━━━━━ SUPPLIED MATERIAL ━━━━━
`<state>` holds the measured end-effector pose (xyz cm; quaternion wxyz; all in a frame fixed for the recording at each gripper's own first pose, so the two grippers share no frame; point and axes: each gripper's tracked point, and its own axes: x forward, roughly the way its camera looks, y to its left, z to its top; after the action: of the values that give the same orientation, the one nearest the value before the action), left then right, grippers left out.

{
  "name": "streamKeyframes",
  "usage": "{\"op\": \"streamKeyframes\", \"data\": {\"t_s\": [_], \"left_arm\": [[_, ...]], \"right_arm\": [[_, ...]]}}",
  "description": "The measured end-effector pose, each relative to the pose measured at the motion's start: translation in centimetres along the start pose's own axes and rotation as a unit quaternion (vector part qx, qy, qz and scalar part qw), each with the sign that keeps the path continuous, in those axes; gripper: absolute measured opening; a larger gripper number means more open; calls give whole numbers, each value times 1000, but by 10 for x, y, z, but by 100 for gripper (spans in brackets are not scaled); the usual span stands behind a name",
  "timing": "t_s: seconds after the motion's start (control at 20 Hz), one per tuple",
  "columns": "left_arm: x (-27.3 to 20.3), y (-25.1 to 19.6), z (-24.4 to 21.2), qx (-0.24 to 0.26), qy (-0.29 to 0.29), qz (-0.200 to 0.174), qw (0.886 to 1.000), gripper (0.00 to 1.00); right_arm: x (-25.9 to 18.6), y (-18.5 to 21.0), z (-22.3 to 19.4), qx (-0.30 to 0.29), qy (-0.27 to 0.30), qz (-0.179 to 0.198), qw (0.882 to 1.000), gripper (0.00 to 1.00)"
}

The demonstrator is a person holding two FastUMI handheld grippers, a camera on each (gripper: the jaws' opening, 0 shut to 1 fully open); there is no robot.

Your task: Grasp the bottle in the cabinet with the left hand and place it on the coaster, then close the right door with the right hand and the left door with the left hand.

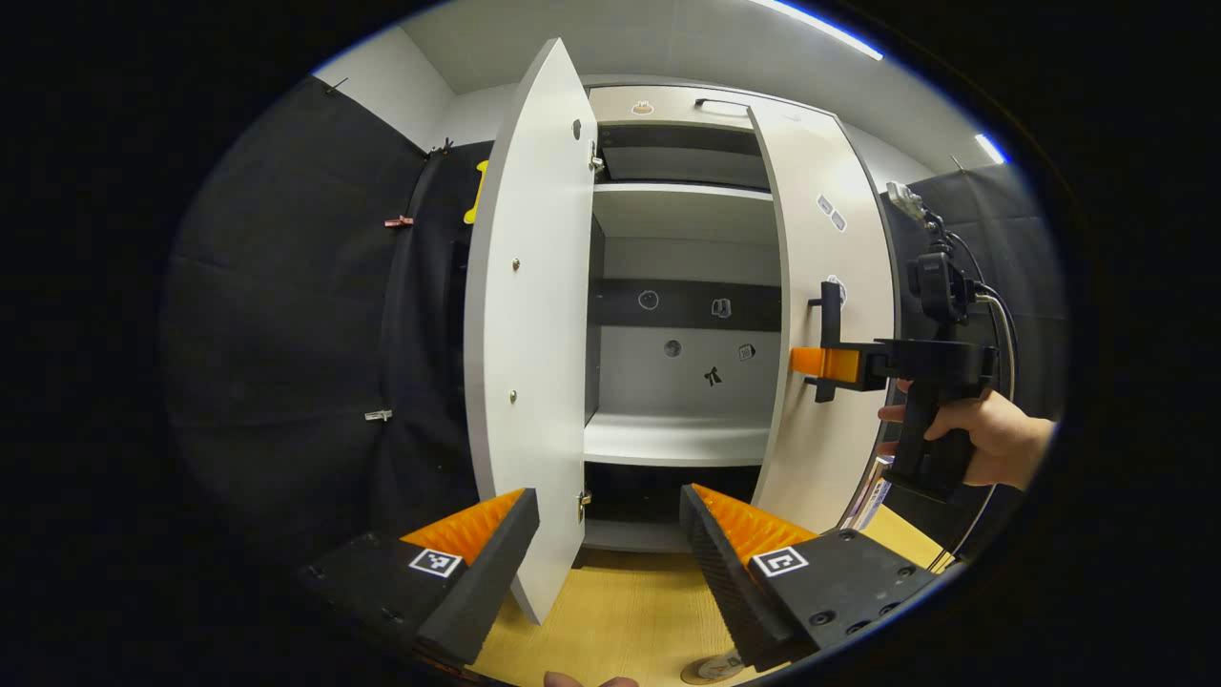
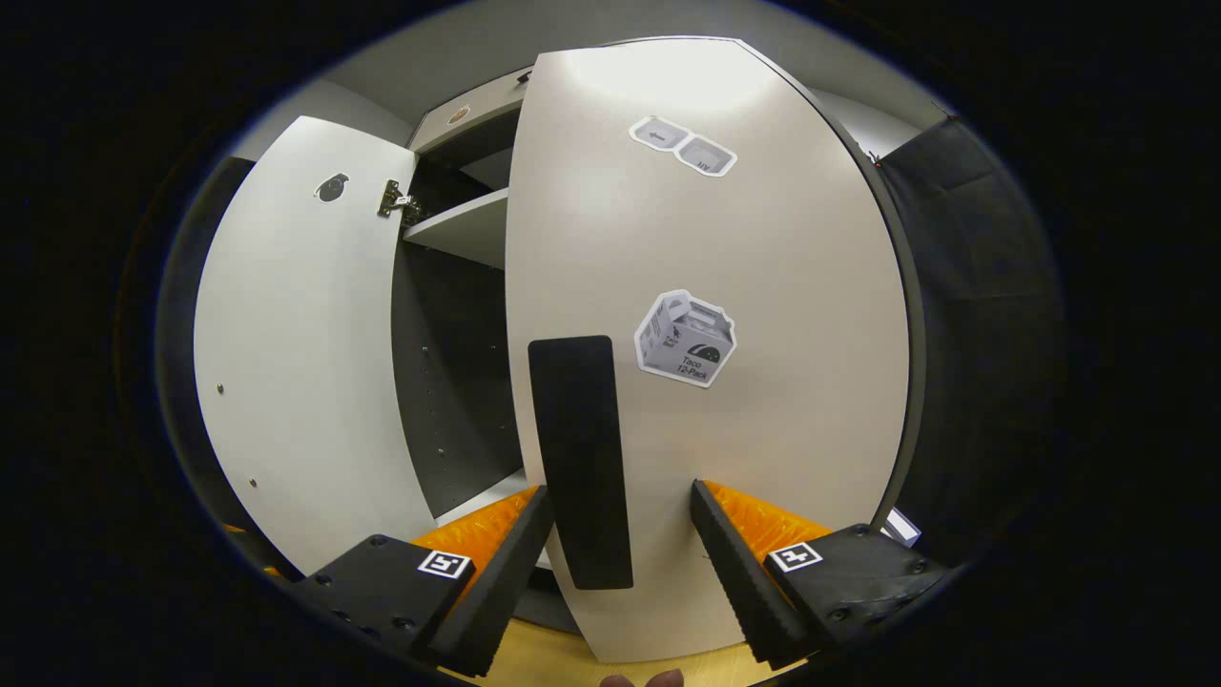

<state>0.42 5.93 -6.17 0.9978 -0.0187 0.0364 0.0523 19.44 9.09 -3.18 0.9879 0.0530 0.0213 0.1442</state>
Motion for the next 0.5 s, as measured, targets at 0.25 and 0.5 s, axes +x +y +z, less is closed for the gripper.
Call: {"op": "streamKeyframes", "data": {"t_s": [0.25,0.5], "left_arm": [[-9,14,12,-10,-11,-5,1000,95],[-14,56,24,-24,-10,5,1000,95]], "right_arm": [[-7,3,-3,-9,7,-10,1000,98],[-38,8,3,-23,-6,-15,1000,98]]}}
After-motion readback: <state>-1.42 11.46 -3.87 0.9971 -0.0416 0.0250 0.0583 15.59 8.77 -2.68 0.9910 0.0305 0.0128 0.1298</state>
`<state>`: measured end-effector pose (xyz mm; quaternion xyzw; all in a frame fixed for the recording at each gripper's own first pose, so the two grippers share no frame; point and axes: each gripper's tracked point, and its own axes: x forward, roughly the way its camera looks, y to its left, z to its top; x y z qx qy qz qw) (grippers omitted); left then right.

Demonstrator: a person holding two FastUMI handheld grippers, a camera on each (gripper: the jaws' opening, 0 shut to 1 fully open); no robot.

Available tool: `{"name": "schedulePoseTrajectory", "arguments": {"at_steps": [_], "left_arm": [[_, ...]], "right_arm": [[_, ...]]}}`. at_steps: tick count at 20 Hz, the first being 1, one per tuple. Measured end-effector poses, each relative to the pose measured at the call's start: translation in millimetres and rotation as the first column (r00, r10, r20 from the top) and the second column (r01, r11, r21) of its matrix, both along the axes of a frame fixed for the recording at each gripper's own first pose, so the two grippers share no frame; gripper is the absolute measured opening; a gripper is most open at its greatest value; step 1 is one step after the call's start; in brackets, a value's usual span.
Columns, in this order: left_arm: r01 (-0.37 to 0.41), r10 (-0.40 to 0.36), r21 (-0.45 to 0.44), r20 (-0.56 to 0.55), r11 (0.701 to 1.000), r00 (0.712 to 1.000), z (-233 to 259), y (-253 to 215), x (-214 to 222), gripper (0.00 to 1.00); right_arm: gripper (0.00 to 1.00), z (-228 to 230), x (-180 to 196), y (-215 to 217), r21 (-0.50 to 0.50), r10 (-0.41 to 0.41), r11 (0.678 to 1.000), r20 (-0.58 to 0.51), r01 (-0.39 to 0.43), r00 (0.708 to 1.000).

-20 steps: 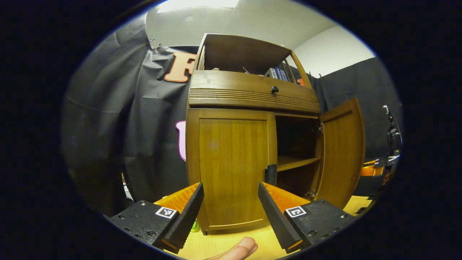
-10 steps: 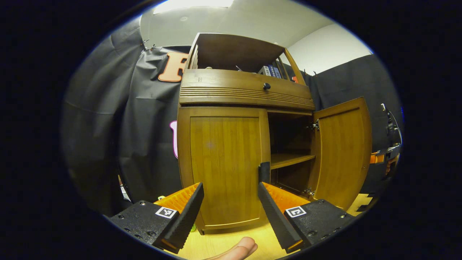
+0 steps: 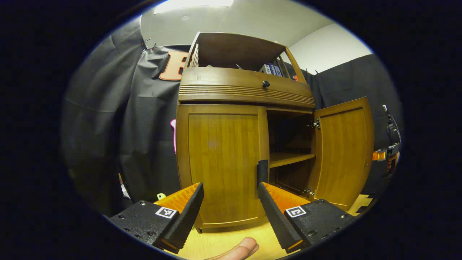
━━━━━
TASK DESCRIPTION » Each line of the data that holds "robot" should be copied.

RESULT »
The demonstrator is a person holding two FastUMI handheld grippers, a camera on each (gripper: the jaws' opening, 0 shut to 1 fully open); there is no robot.
Demonstrator: a person holding two FastUMI handheld grippers, a camera on each (gripper: the jaws' opening, 0 shut to 1 fully open); no robot.

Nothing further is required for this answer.